Ejecutaré simulaciones de dinámica molecular aceleradas por GPU para ti
Tu experto en Biología Computacional para todas tus necesidades de investigación
Acerca de este Servicio
¡Bienvenido a mi Gig de simulación de dinámica molecular!
Realizo simulaciones MD aceleradas por GPU para investigadores, estudiantes y equipos de biotecnología que necesitan datos de simulación confiables sin acceso a infraestructura de computación de alto rendimiento.
Lo que ofrezco:
- Pipeline completo de simulación: Desde entrada en PDB o SMILES, manejo la preparación del sistema, solvatación, ionización, minimización de energía, equilibración NVT/NPT y ejecuciones de MD de producción.
- Software y forcefields: GROMACS y AMBER, con CHARMM36m, AMBER ff19SB, GROMOS y OPLS-AA. Sistemas de proteínas, ácidos nucleicos, ARN/proteínas, membranas y ligandos todos gestionados.
- Análisis post-simulación: RMSD, RMSF, Rg, enlaces de hidrógeno, PCA, MM/PBSA, MM/GBSA y más, según tu paquete.
- Figuras listas para publicación: Gráficos de alta resolución y visualizaciones moleculares usando PyMOL, VMD y R/ggplot2.
- Complementos personalizados: Simulaciones coarse-grained (CG) y análisis QM/MM (ORCA-GROMACS) disponibles bajo solicitud.
Envíame un mensaje antes de ordenar si tienes un sistema grande o requisitos específicos de simulación. Estoy feliz de colaborar. ¡Trabajemos juntos para avanzar tu investigación!
FAQ
Traducción automática
¿Qué archivos de entrada necesito proporcionar?
Un archivo de estructura de proteína (PDB o mmCIF) y, si aplica, tu ligando en formato SDF, MOL2 o SMILES. Si solo tienes un ID de UniProt o código PDB, puedo obtener y preparar la estructura yo mismo.
¿Qué software y forcefields utilizas?
GROMACS y AMBER. Forcefields: CHARMM36m, AMBER ff19SB, GROMOS96 y OPLS-AA. Modelos de agua: TIP3P y SPC/E. Si tienes un requisito específico, menciónalo antes de ordenar.
¿Qué tipos de sistemas puedes simular?
Complejos proteína-ligando, proteína-proteína, ARN/DNA-proteína, proteínas de membrana y sistemas de ácidos nucleicos independientes. Para sistemas inusuales, envíame un mensaje primero para confirmar la viabilidad.

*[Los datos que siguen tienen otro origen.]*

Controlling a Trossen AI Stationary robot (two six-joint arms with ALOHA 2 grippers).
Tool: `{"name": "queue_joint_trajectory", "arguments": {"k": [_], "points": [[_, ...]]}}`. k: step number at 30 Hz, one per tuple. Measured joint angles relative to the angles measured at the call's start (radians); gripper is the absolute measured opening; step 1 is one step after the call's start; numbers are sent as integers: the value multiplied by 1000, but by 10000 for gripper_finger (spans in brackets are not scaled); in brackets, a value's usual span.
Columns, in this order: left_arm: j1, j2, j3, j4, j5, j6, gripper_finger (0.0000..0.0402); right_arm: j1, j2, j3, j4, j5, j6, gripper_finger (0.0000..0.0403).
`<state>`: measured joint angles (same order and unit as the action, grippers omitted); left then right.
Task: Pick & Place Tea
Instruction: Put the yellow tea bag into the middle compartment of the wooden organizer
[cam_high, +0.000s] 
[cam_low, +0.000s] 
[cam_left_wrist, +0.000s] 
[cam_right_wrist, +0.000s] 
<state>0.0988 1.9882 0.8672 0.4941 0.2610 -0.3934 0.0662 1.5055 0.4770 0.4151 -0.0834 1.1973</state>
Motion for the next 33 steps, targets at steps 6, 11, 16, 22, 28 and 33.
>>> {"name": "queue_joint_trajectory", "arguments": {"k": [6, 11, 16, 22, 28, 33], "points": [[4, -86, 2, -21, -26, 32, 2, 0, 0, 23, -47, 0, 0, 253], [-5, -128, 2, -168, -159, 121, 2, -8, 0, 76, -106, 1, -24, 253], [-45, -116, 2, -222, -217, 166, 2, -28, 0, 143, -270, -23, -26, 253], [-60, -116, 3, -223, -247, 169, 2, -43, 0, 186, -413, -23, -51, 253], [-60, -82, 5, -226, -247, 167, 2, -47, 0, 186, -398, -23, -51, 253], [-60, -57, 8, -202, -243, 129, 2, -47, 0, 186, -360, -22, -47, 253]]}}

¿Cuánto tiempo tomará mi simulación?
Depende del tamaño del sistema y la duración de la simulación. Una corrida de 100ns generalmente se entrega en 2-3 días, 300ns en 4-5 días y 500ns o más en 7 días.
¿Qué infraestructura de computación utilizas para las simulaciones?
Ejecutó simulaciones en servidores GPU de alto rendimiento, incluyendo nodos RTX 4090 y RTX 5090. En un 5090, un sistema de más de 100k átomos corre aproximadamente a 250-300ns/día, asegurando una rápida entrega sin comprometer la calidad de la simulación.
¿Puedes realizar simulaciones coarse-grained o QM/MM?
Sí, ambas están disponibles como complementos personalizados. Las simulaciones CG usan el forcefield MARTINI. QM/MM se ejecuta mediante ORCA acoplado con GROMACS. Envíame un mensaje para discutir alcance y precios antes de ordenar.
¿Mis datos son confidenciales?
Sí. No comparto estructuras, secuencias ni resultados de clientes con nadie, y puedo firmar un NDA si es necesario.